Um primeiro fator diferencial notável na abordagem temática de Ponte dos Espiões é a maneira como este trata a espionagem, de um modo que pouquíssimos outros títulos se propuseram a fazer, representando-a em sua vertente diplomática e política, cujo poder concentra-se mais em acordos e na estratégia de discurso do que em armas poderosas e planos recheados.
Embora não diretamente, James Donovan (Tom Hanks) também é um espião – como o primeiro plano no qual este dialoga com outro personagem, aparentemente de seu conhecimento, conduzido sempre numa estrutura de plano/contra-plano, evidenciando sua desconfiança e cautela na relação, já viria a sutilmente denunciar -, mas um cuja principal arma são os princípios, a humanização e, sobretudo, o discurso. Eis um agente mais “nosso”.

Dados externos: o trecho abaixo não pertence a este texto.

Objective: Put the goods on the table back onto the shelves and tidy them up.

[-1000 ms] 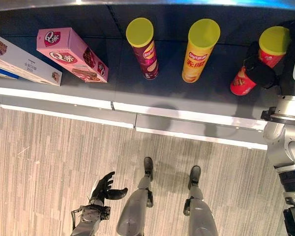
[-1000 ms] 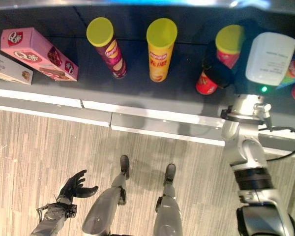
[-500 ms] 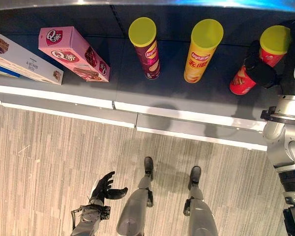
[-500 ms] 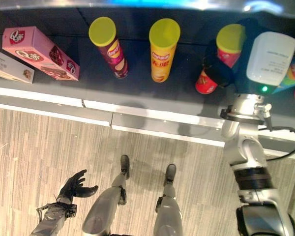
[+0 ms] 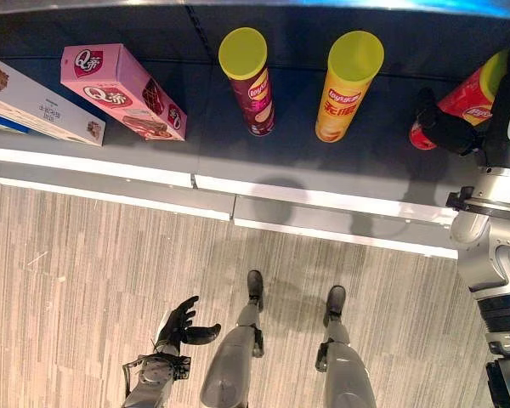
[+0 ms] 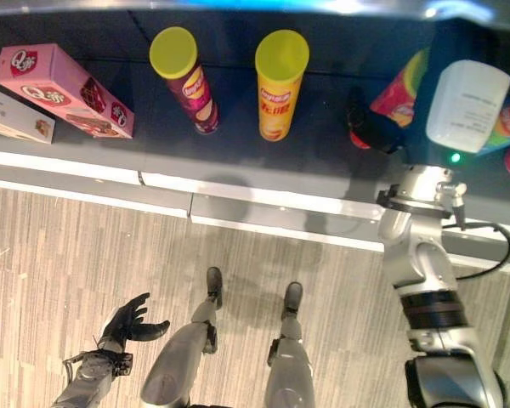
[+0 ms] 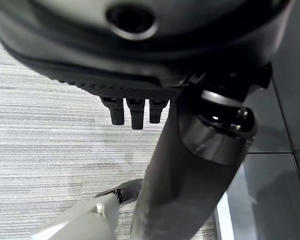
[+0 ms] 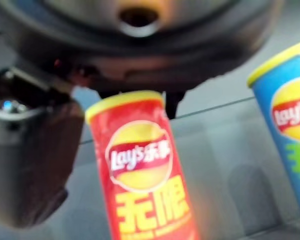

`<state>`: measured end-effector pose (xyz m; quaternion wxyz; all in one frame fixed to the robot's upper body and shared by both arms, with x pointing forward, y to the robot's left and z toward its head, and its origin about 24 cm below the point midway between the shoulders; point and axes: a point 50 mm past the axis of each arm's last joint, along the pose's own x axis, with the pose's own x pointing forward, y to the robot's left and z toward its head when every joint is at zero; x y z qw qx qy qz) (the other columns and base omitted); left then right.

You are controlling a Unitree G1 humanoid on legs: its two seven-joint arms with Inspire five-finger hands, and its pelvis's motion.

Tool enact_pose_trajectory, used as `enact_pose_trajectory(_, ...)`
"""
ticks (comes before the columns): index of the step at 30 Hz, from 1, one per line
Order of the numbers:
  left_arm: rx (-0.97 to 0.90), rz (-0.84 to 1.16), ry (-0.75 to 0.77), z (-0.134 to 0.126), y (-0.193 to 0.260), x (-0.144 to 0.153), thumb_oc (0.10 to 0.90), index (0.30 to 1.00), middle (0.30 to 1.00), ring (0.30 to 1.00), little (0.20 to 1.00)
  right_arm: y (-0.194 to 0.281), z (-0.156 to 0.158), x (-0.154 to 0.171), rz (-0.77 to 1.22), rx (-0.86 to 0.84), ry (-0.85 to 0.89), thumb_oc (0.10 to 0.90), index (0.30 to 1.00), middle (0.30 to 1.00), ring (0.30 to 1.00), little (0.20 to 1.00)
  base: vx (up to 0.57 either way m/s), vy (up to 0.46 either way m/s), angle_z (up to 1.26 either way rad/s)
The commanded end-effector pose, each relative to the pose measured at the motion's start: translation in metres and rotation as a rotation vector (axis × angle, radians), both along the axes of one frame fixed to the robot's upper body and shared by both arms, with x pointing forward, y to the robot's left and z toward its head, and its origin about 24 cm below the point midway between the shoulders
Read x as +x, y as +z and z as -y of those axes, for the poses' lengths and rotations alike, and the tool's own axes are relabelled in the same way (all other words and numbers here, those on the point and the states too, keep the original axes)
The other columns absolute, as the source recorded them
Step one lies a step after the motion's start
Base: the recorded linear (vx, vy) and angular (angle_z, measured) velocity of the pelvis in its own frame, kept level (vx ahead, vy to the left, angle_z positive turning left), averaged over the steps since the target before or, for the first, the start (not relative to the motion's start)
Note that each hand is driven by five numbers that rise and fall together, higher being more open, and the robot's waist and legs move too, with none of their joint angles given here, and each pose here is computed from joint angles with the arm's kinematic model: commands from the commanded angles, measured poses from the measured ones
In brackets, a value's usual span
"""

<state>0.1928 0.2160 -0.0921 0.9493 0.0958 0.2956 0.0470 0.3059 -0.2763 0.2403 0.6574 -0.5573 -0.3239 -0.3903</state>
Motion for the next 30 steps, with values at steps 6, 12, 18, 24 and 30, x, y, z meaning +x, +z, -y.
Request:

No entanto, este se destaca mais evidentemente por ir além em sua visão de mundo – e esta, sim, tem muito mais a dizer do que a trama parece representar numa observação inicial. A contextualização no período da Guerra Fria, quando o conflito militar e político se deu essencialmente num caráter ideológico e, neste âmbito, foi capaz de envolver uma parcela majoritária da população civil, é fundamental para o desenrolar da narrativa e seus comentários – quase despropositais de tão sensíveis - sobre a nossa atualidade global (especialmente em nosso país, vejam só): vivia-se um cenário de absoluta intolerância, no qual ódio e asco eram imediata e impiedosamente despejados pelas pessoas sobre quaisquer outras que pensassem diferente; e ai, de quem ousasse agir de maneira humana, colocando o senso de justiça e a tolerância acima de diferenças ideológicas – poderia se tornar ferozmente ameaçado, como ocorreu com nosso protagonista, James. Este cenário parece cada vez menos distante do nosso senão por alguns anos de diferença – e Ponte dos Espiões é um filme que, como seu protagonista, clama por acrescê-lo de mais humanidade.